So you’ve got a nasty problem: every time you use your garbage disposal, you’re left with a sink full of grimy, smelly water. What’s the problem?
We’ll explain what likely caused the clog and give you tips on how to fix the problem yourself.
In need of a plumber ASAP? Just contact us. (We respond super fast!)
Here’s why you have a clogged garbage disposal
Many homeowners mistakenly use their garbage disposal as a replacement for their trash can. But your disposal isn’t invincible. If you’re sending the wrong items down the disposal, it’s eventually going to cause a clog in the drain lines.
And until this clog is cleared, your disposal will continually back up when you try to use it.
Items you should never send down the disposal include:
- Fibrous foods (celery, asparagus, onions, etc.)
- FOGs (fats, oils, grease)
- Pasta, rice, potatoes/potato peels, beans, other starches
- Coffee grinds
- Bones of any kind
- Non-food items
Avoiding these items will help prevent clogs in the future.
But, of course, if you’re reading this, you most likely already have a clogged garbage disposal. So, let’s look at some of the things you can try on your own before calling a professional.
Try these steps to fix a clogged garbage disposal
Note: Do NOT pour chemical clog clearers down your disposal.
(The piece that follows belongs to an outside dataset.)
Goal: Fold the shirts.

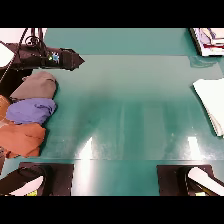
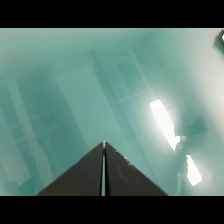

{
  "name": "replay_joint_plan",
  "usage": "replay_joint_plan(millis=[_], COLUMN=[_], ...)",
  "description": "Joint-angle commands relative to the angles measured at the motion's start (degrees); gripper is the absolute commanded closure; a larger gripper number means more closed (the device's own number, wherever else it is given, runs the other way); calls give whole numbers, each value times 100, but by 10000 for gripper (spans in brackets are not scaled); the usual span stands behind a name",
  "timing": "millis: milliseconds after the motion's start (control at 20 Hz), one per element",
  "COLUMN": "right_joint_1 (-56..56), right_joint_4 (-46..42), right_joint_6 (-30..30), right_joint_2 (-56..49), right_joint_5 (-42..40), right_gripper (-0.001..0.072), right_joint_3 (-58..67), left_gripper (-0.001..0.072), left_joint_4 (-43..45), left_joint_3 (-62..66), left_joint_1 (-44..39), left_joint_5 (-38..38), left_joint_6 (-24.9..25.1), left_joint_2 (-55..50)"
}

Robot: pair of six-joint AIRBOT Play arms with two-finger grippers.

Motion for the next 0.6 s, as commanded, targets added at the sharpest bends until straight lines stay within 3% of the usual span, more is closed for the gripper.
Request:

The chemicals in drain cleaners will eat away at the components of your garbage disposal.
1. Turn off the power to your garbage disposal. Most disposals can be unplugged from its outlet but if yours is hardwired to your home, you’ll need to turn off its circuit breaker at the main electrical panel.
2. Use a flashlight to inspect the disposal. You may be able to clear the clog using tongs or pliers if the clog is visible.
3. Test the disposal to see if removing visible food fixed the problem (always run water while testing the disposal). If not, continue to the next step.
4. Use a sink plunger to clear the clog. Turn off power to the disposal again and fill the sink with a few inches of water, place the plunger over the drain and start plunging. If any loose debris came up, remove it with tongs or pliers and test the disposal again. If the disposal is still backing up, move on the next step.
Note: Caution should be used when using a plunger. The excessive pressure can damage the slip joints, causing water to leak from the sink into the cabinet.
5. Inspect the P-trap for clogs. First, place a bucket under the P-trap (the “U” shaped white PVC pipe directly under the sink).
6. Loosen slip nuts to remove P-trap. Once you’ve completely removed the P-trap from the rest of the piping, you can inspect it for any clogs. Remove the clog with pliers, tongs or by flushing the trap with water. Then reattach the P-trap by tightening the slip nuts and test the disposal.
7. Have a plumber inspect the system for clogs further down in the drain lines if your disposal continues to back up after this.